#IWSG September : What publishing path are you considering and why?

It’s IWSG Day, when writers can talk about their doubts and fears and be encouraged by others who have the same. It’s a safe place for writers to hang out – and like, a really cool club – and is brought to you by Alex Cavanaugh who’s co-hosted this month by Toi Thomas, T. Powell Coltrin, M.J. Fifield and Tara Tyler.

The question this month : What publishing path are you considering, or did you take, and why?

Free associating from this question, I ended up thinking about something that happened to me last year in autumn.

I write graded fiction and non-fiction. This means I write to level for people who are learning English, or for mother tongue speakers with learning difficulties. A well-crafted book that flows effortlessly from chapter to chapter always leaves us with the feeling that it must have been easy to write because it was so easy to read. Right?

Wrong.

We know it’s really difficult to write something that people enjoy reading. And that’s when we have the freedom to use any tense, vocabulary or turn of phrase that comes to mind. But, writing graded fiction makes a difficult job even more difficult.
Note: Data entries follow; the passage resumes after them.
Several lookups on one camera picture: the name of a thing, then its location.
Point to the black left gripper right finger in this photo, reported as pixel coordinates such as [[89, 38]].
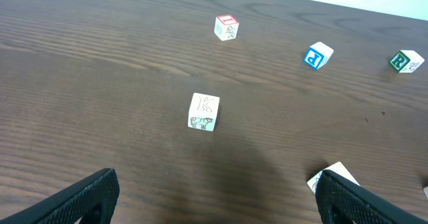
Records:
[[341, 201]]

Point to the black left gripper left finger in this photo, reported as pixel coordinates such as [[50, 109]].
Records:
[[90, 200]]

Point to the red A letter block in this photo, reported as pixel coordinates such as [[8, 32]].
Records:
[[338, 168]]

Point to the red I letter block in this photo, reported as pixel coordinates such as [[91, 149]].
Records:
[[226, 27]]

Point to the K letter wooden block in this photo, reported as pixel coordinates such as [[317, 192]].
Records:
[[203, 112]]

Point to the blue P letter block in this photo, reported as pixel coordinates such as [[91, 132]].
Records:
[[318, 55]]

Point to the green R letter block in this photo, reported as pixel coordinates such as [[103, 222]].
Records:
[[406, 61]]

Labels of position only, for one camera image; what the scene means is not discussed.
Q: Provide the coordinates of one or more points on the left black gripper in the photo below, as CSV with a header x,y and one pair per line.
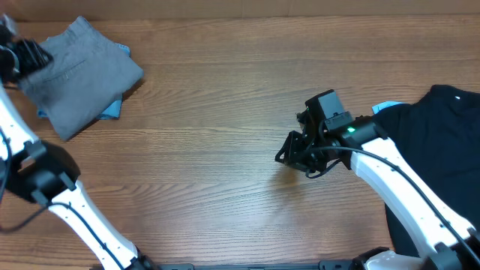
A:
x,y
31,56

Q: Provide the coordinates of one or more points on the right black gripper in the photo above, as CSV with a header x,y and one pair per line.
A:
x,y
295,158

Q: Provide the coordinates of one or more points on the grey cotton shorts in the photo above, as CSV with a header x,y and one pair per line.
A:
x,y
69,104

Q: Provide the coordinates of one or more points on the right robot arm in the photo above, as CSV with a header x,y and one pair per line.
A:
x,y
443,238

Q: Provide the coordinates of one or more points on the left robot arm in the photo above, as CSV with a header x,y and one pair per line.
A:
x,y
40,172

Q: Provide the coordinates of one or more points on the light blue cloth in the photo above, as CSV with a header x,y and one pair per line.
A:
x,y
384,105

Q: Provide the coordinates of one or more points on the folded blue denim jeans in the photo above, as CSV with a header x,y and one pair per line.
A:
x,y
112,105

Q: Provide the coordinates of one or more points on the black garment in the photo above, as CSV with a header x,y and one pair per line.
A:
x,y
439,138

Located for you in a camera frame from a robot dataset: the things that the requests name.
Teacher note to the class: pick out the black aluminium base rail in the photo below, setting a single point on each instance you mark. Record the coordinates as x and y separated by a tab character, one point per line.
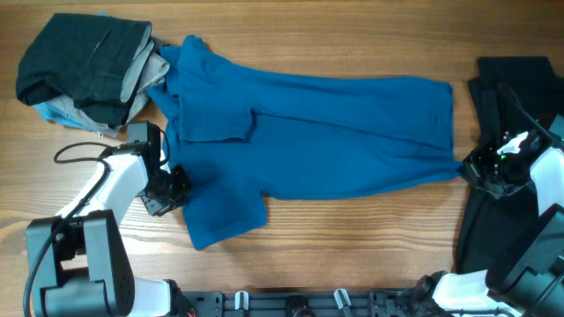
375	303

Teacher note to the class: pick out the blue polo shirt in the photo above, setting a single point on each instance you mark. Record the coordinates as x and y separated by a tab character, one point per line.
242	134

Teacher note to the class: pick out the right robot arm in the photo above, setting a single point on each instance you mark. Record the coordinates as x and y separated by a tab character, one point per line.
527	277

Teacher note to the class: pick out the dark green folded garment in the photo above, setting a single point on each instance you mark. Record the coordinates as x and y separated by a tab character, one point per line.
94	60

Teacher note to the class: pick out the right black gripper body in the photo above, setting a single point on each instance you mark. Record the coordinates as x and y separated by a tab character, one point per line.
499	172

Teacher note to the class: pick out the grey folded garment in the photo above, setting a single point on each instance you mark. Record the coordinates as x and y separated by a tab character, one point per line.
148	69

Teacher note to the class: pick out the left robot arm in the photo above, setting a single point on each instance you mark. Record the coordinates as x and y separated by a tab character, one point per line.
78	265

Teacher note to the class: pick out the left white rail clip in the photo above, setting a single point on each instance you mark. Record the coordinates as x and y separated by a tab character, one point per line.
241	301

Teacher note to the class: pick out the right white rail clip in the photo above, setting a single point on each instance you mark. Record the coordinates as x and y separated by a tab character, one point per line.
343	302

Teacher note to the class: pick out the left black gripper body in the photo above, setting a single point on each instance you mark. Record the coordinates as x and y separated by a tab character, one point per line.
167	190

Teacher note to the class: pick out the black garment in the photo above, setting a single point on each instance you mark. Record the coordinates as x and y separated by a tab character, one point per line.
491	225

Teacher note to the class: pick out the white rail clip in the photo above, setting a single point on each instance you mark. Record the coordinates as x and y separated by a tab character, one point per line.
343	302
241	301

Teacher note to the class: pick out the light blue folded garment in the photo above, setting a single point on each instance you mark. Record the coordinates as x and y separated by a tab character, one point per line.
50	113

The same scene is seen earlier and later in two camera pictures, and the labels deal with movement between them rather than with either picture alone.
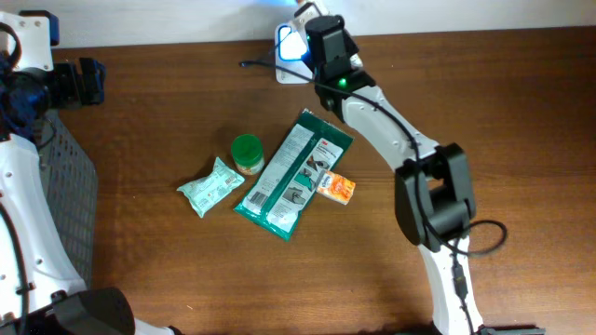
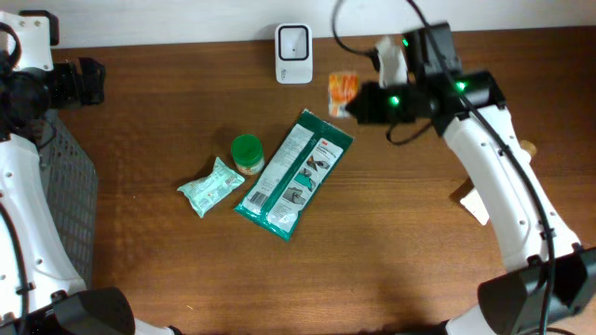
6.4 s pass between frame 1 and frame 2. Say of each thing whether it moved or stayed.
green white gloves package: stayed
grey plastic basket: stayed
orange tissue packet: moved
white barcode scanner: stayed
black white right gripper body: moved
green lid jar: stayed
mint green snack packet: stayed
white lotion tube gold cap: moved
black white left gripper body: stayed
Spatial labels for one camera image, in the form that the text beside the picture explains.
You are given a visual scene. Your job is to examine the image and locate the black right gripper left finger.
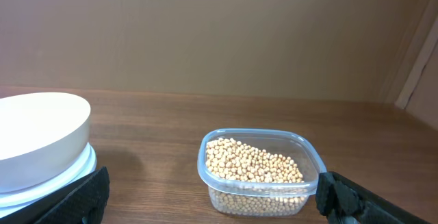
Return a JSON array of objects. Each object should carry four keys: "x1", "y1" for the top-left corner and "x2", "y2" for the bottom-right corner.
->
[{"x1": 1, "y1": 166, "x2": 110, "y2": 224}]

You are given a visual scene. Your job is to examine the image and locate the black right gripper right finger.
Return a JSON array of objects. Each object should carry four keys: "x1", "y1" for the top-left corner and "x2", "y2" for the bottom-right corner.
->
[{"x1": 315, "y1": 172, "x2": 427, "y2": 224}]

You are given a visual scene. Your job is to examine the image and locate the white digital kitchen scale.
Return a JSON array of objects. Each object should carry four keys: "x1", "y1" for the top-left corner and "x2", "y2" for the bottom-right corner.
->
[{"x1": 1, "y1": 143, "x2": 97, "y2": 218}]

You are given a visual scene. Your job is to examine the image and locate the white bowl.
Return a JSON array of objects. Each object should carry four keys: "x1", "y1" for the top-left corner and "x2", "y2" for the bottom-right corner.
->
[{"x1": 1, "y1": 92, "x2": 91, "y2": 193}]

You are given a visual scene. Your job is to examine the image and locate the clear plastic container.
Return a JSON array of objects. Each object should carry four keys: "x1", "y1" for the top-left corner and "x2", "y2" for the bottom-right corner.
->
[{"x1": 197, "y1": 128, "x2": 326, "y2": 216}]

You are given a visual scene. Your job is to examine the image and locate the yellow soybeans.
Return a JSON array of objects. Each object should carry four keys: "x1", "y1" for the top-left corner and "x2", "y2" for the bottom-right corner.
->
[{"x1": 205, "y1": 138, "x2": 308, "y2": 216}]

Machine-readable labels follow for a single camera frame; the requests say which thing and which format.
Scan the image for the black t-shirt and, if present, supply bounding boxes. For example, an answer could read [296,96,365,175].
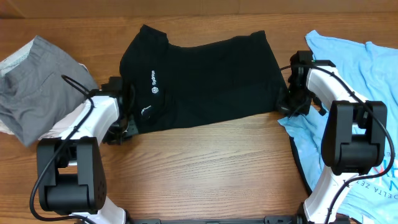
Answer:
[119,26,287,134]

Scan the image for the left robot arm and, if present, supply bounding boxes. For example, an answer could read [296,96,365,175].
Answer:
[29,75,136,223]

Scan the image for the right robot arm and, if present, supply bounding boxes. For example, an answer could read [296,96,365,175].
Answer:
[264,50,392,223]

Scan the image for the light blue printed t-shirt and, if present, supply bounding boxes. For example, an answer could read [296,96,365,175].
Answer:
[279,30,397,223]

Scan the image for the grey folded shorts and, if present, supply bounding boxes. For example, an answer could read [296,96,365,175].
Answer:
[0,35,99,148]

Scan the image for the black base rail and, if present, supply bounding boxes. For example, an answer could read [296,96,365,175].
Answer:
[127,215,305,224]
There should be a Pulitzer Prize for writing engaging stories in two tenses with only a handful of limited vocabulary. Well, there is a prize, not Pulitzer, but coveted nonetheless in English Foreign Language Teaching – the Language Learner Literature Award.

This type of specific fiction means that there is only a small list of publishers I can regularly hound. Last year, I had the amazing fortune – which really had little to do with luck and a lot to do with hard work  – of being given the nod by one of them who publishes many a beautiful book. I danced a jig. Champagne was had.

And then I received the contract.

I am not Stephen King. I write language literature. There is no way that I will ever have the status of The King and need to sign an exclusivity clause, for heaven’s sake. But here was a contract telling me that I couldn’t write graded fiction or non-fiction for anyone else while I was completing the book for them. Nor could I write for anyone else for a total of five years after the book had been published. I sent the contract off to the Society of Authors and a well-known series editor for graded readers, asking for advice, and was told to get rid of the clause. Pronto.

I tried. They refused. I tried again. They refused again. I sent them the letter from SOA and then backed off and waited for them to come around. They raised the stakes by asking me if I’d like to write a second book for them…but didn’t want to chat about specifics or sign anything else until the first one had been published, locking me into their contract under the “promise” that’d I write for them again, but without the guarantee. I sent them another e-mail explaining that I quite enjoy eating and normally do so more than once every five years. No reaction.

I eventually walked away.

It was one of the hardest things I’ve ever had to do. I don’t have to explain that to you. As a writer, you know all about the elusive publishing contract. To have one offered to me under such restrictive conditions, was worse than never having had an offer at all. I must point out that, although my main job is teaching English in France, I also write graded fiction and non-fiction for two language learning magazines and for a French radio in Paris that broadcasts in English. Cutting down on that income and not even being able to continue self-publishing graded readers was just not a viable choice.

But, the good news is that last week I received an e-mail from a different publisher telling me that they’d liked the two ideas I’d sent them and wanted an overview of each chapter for both books.

I danced a jig. Wine was had.

The publishing path I’m going to take is to work with this publisher if they offer me an acceptable contract. And by acceptable, I mean adhering to the age-old work ethic of me doing the job, you paying me for it and then both of us living happily ever after. None of that Grimm (grim) fairy-tale nonsense of you locking me up in a tower and leaving me to die. Just fair, you know?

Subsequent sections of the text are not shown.